Work required »
For the string "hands", find every matching line in the records and copy it.

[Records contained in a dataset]
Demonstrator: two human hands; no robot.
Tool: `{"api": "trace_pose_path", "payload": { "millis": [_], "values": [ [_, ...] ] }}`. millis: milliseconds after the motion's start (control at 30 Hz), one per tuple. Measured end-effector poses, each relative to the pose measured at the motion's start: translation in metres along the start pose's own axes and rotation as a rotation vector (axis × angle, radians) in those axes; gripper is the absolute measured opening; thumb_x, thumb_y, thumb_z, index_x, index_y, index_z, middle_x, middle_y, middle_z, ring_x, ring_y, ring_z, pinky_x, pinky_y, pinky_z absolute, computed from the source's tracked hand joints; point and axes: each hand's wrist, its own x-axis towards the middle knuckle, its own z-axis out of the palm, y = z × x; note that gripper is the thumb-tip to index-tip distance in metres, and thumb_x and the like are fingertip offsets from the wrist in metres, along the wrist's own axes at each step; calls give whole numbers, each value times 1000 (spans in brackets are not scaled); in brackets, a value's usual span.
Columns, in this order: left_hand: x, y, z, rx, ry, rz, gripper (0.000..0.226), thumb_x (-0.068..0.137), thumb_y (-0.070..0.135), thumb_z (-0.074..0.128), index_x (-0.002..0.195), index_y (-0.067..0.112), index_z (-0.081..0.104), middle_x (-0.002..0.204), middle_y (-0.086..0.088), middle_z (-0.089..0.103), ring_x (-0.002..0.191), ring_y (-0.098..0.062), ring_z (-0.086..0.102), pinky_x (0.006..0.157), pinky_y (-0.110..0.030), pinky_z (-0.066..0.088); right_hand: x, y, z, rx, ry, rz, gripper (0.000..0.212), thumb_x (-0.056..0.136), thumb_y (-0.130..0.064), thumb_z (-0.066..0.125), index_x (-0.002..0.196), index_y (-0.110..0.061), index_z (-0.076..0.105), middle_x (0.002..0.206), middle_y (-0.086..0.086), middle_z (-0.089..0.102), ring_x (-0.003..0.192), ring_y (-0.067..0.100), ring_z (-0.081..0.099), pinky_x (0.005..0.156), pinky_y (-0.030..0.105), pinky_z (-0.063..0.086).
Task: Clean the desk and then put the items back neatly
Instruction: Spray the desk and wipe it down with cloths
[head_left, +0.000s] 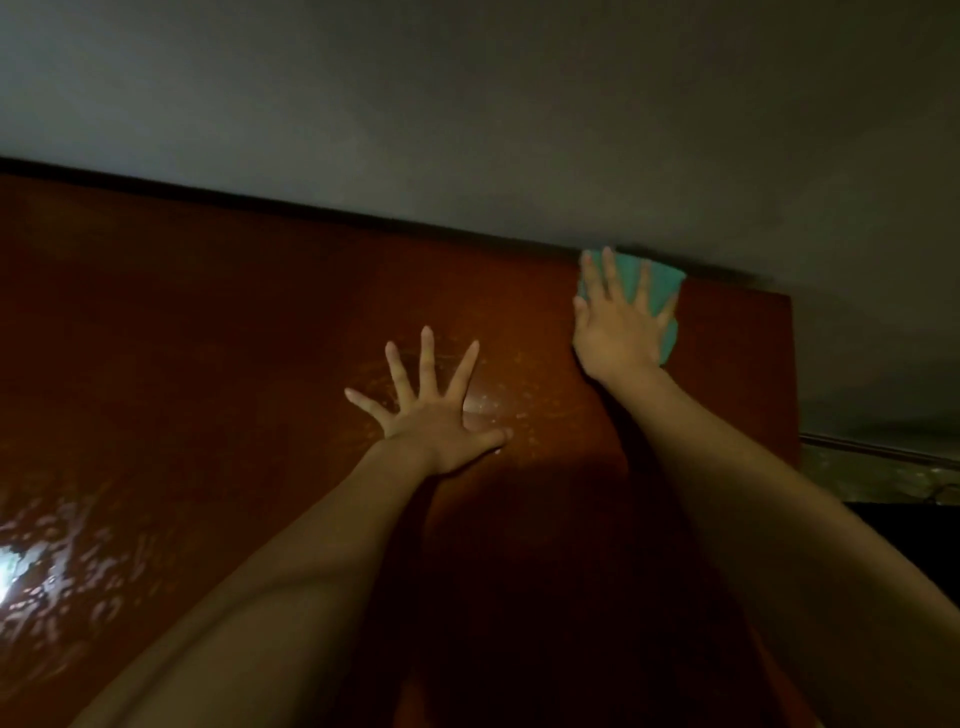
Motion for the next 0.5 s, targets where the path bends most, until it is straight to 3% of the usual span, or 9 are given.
{"api": "trace_pose_path", "payload": {
  "millis": [167, 267, 333, 400, 500],
  "values": [
    [-4, 2, -1, -33, 7, -5, 104, 70, 83, 45, 136, 50, -29, 137, 2, -54, 127, -36, -46, 94, -76, -14, -89, -24, 27, -144, -70, -385, 56, 98, -44, 13, 149, -36, -8, 157, -11, -12, 145, 27, -12, 112, 62, -6],
    [-7, -5, 1, -9, 22, 22, 103, 70, 85, 40, 137, 49, -29, 132, 3, -55, 128, -35, -45, 96, -74, -15, -154, 21, 42, -221, -126, -484, 55, 94, -42, 21, 148, -31, 19, 155, -4, 24, 142, 30, 21, 106, 65, 21],
    [-14, -8, 6, 9, 25, 29, 102, 72, 83, 40, 138, 47, -28, 129, 3, -56, 128, -33, -45, 97, -73, -16, -170, 62, 43, -276, -160, -388, 55, 92, -41, 27, 146, -29, 26, 151, -4, 33, 137, 30, 32, 101, 63, 30],
    [-20, -7, 15, 8, 24, 29, 101, 73, 83, 38, 138, 45, -30, 129, 2, -57, 127, -32, -46, 97, -72, -17, -159, 84, 31, -212, -110, -247, 56, 95, -39, 26, 149, -30, 16, 153, -6, 25, 141, 29, 25, 103, 63, 29],
    [-24, -5, 23, 1, 41, 20, 103, 72, 84, 38, 137, 44, -32, 129, 1, -58, 126, -32, -48, 96, -71, -20, -118, 76, 23, -23, -56, 13, 52, 102, -40, 16, 149, -37, -8, 159, -11, -7, 146, 26, -9, 113, 60, 0]
  ]
}}
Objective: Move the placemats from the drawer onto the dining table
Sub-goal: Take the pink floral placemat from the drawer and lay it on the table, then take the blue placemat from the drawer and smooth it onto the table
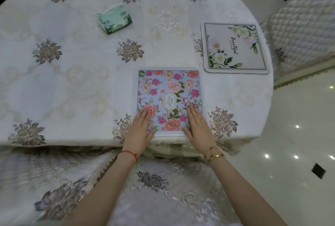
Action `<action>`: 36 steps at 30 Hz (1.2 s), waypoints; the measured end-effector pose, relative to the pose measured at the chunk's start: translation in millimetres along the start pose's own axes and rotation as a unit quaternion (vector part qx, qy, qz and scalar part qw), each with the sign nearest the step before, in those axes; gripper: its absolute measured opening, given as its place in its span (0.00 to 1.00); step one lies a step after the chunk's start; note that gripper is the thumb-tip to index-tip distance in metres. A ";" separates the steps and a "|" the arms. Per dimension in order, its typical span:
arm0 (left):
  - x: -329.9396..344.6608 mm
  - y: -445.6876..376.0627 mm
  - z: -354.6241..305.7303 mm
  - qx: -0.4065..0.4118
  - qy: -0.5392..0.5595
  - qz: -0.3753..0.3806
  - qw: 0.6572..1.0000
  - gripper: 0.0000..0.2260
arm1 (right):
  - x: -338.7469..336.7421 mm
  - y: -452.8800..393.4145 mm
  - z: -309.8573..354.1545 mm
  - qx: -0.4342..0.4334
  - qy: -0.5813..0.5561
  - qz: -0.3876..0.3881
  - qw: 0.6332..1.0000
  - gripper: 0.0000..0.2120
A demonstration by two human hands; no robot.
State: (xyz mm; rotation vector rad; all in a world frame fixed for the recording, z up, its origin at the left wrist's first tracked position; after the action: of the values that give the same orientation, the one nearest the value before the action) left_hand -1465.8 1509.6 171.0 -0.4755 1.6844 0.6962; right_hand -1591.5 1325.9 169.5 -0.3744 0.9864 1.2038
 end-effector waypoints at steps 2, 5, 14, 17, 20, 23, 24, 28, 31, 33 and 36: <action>-1.0 1.8 4.6 -0.006 -0.007 0.000 1.000 0.32 | -2.2 6.4 -7.7 0.011 0.013 -0.006 1.000 0.33; -3.3 8.3 16.8 -0.021 -0.016 -0.001 1.000 0.32 | -12.7 21.4 -25.3 0.024 0.018 -0.014 0.999 0.32; -29.9 44.9 0.1 0.003 -0.016 -0.015 1.000 0.22 | -54.5 80.7 -51.3 0.016 -0.018 -0.071 0.997 0.25; -47.2 56.7 -36.0 0.047 -0.023 -0.034 0.998 0.20 | -75.4 114.0 -58.5 0.010 -0.025 -0.118 0.993 0.22; -61.8 68.3 -82.9 0.083 -0.025 -0.048 0.995 0.18 | -97.0 157.4 -78.2 0.020 -0.053 -0.183 0.981 0.18; -74.8 82.4 -139.0 0.112 -0.010 -0.078 0.991 0.16 | -111.5 211.3 -104.7 0.029 -0.062 -0.220 0.973 0.16; -77.2 86.7 -158.7 0.114 -0.003 -0.083 0.990 0.16 | -116.6 230.9 -115.3 0.036 -0.067 -0.231 0.970 0.16; -73.1 105.8 -247.3 0.133 0.023 -0.086 0.987 0.11 | -137.2 315.8 -166.1 0.072 -0.081 -0.261 0.959 0.17; -65.1 120.0 -319.8 0.152 0.040 -0.082 0.984 0.10 | -157.4 379.9 -208.2 0.099 -0.087 -0.279 0.951 0.17; -60.1 128.7 -367.8 0.165 0.059 -0.082 0.981 0.13 | -174.5 418.2 -236.8 0.121 -0.087 -0.294 0.944 0.17; -56.2 135.8 -431.0 0.175 0.084 -0.064 0.979 0.14 | -199.8 462.0 -274.8 0.157 -0.091 -0.309 0.934 0.17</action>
State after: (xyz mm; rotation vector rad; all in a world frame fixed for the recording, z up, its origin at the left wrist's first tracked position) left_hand -1855.1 1316.8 307.4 -0.3957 1.8699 0.2603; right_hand -2132.1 1176.9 289.4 -0.2803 0.7956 0.4877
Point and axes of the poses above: each hand's wrist, its own y-axis away from the middle knuckle, its own x-axis out of the palm, z = x × y, the point moved 6 cm from there along -y, towards the middle knuckle, and after that the axes turned 15 degrees about -y, right-handed, at the moved point
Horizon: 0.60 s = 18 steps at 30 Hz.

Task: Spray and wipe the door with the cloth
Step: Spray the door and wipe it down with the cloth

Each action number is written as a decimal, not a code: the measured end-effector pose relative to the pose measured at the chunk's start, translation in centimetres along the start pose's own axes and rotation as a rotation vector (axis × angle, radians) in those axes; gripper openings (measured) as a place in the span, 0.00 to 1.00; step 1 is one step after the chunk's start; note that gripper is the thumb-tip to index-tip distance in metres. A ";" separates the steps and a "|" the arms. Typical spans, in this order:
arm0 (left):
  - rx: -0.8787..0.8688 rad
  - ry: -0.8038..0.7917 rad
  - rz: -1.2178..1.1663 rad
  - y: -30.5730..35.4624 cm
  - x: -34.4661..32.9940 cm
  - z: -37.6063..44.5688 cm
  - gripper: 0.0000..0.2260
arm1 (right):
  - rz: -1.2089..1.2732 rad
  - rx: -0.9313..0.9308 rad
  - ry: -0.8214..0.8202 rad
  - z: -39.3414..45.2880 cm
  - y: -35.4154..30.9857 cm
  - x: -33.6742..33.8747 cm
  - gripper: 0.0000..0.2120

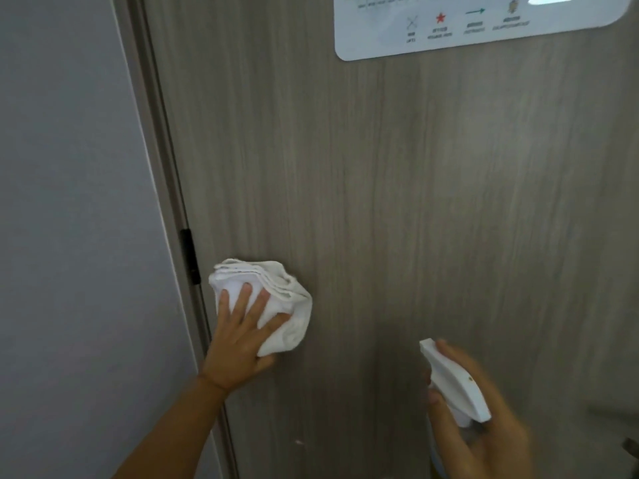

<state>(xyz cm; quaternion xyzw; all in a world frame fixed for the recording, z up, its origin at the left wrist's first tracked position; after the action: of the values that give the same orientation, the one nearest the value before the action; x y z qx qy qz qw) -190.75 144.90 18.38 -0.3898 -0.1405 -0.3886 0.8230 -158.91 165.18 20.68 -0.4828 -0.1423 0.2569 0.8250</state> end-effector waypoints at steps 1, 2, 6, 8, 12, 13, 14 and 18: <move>0.069 0.001 -0.021 -0.7 0.4 -0.6 0.35 | -0.044 0.040 -0.017 -0.2 0.5 -0.8 0.18; 0.134 0.010 -0.049 -1.3 0.9 -0.9 0.34 | -0.077 0.036 -0.051 -0.4 0.8 -1.8 0.14; 0.208 0.038 -0.223 -2.7 2.9 -1.1 0.27 | -0.216 -0.114 -0.168 -2.9 4.9 -8.3 0.26; 0.236 0.017 -0.301 -3.2 3.3 -1.6 0.25 | -0.231 -0.099 -0.156 -4.3 6.4 -10.9 0.22; 0.292 -0.025 -0.358 -4.1 3.5 -2.7 0.25 | -0.299 -0.132 -0.388 -5.5 9.5 -15.2 0.26; 0.291 -0.039 -0.359 -4.1 3.5 -2.8 0.26 | -0.282 -0.128 -0.379 -5.6 10.3 -15.8 0.28; 0.289 -0.050 -0.356 -4.1 3.5 -2.8 0.26 | -0.277 -0.117 -0.386 -5.7 10.3 -16.2 0.28; 0.280 -0.064 -0.354 -3.9 3.5 -2.8 0.26 | -0.242 -0.075 -0.395 -6.3 9.7 -18.3 0.30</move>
<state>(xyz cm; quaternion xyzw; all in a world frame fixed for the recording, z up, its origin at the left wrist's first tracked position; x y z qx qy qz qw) -191.57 139.43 20.43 -0.2531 -0.2854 -0.4908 0.7833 -173.77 154.31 9.36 -0.4327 -0.3673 0.2402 0.7875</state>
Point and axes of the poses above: each hand's wrist, its own z-axis towards the middle knuckle, its own x-axis out of the back of the hand, y = z × x, the point moved 5 cm from there along z, towards the middle knuckle, and after that the axes turned 13 degrees about -x, right-handed, at the moved point
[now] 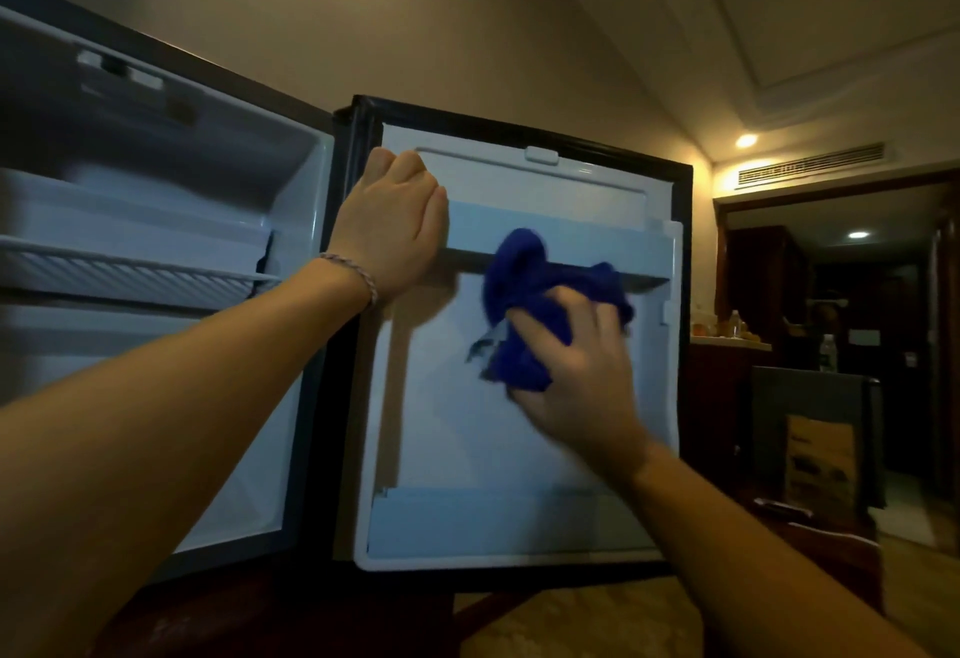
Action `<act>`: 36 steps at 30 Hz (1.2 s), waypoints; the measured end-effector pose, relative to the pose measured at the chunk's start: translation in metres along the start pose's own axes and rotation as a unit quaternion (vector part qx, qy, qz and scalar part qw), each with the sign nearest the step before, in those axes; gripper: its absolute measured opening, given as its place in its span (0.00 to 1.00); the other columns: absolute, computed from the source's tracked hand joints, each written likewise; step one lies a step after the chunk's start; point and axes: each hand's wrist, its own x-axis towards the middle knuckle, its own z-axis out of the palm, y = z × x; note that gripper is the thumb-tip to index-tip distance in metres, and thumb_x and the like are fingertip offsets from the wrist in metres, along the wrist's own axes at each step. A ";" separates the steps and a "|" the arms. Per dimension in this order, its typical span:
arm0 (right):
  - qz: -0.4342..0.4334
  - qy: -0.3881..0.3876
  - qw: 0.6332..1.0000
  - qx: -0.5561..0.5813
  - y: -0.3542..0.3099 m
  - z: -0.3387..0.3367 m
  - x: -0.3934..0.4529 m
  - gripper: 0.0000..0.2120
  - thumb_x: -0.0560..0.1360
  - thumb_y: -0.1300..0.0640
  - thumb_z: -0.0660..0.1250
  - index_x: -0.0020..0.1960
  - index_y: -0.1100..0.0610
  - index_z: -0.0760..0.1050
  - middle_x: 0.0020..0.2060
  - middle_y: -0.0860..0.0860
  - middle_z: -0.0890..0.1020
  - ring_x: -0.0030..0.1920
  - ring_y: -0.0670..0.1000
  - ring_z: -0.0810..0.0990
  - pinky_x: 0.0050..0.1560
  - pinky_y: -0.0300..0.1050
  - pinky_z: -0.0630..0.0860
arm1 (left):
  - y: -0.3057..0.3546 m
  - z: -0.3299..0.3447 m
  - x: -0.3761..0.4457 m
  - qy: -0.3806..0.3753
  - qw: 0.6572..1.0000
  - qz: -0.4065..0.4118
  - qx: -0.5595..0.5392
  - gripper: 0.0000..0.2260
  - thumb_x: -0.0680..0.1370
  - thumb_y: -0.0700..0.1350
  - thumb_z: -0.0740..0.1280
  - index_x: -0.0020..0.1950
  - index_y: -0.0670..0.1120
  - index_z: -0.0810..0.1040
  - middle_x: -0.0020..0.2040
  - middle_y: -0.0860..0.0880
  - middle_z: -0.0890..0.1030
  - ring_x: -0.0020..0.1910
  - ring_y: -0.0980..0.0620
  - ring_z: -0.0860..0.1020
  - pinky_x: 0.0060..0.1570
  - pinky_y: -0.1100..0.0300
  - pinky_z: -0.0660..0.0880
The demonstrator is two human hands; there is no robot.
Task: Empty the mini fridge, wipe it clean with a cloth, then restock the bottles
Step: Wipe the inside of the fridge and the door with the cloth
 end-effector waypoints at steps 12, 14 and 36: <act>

Task answer »
Demonstrator: two human hands; no robot.
A demonstration by two human hands; no robot.
The demonstrator is two human hands; there is no robot.

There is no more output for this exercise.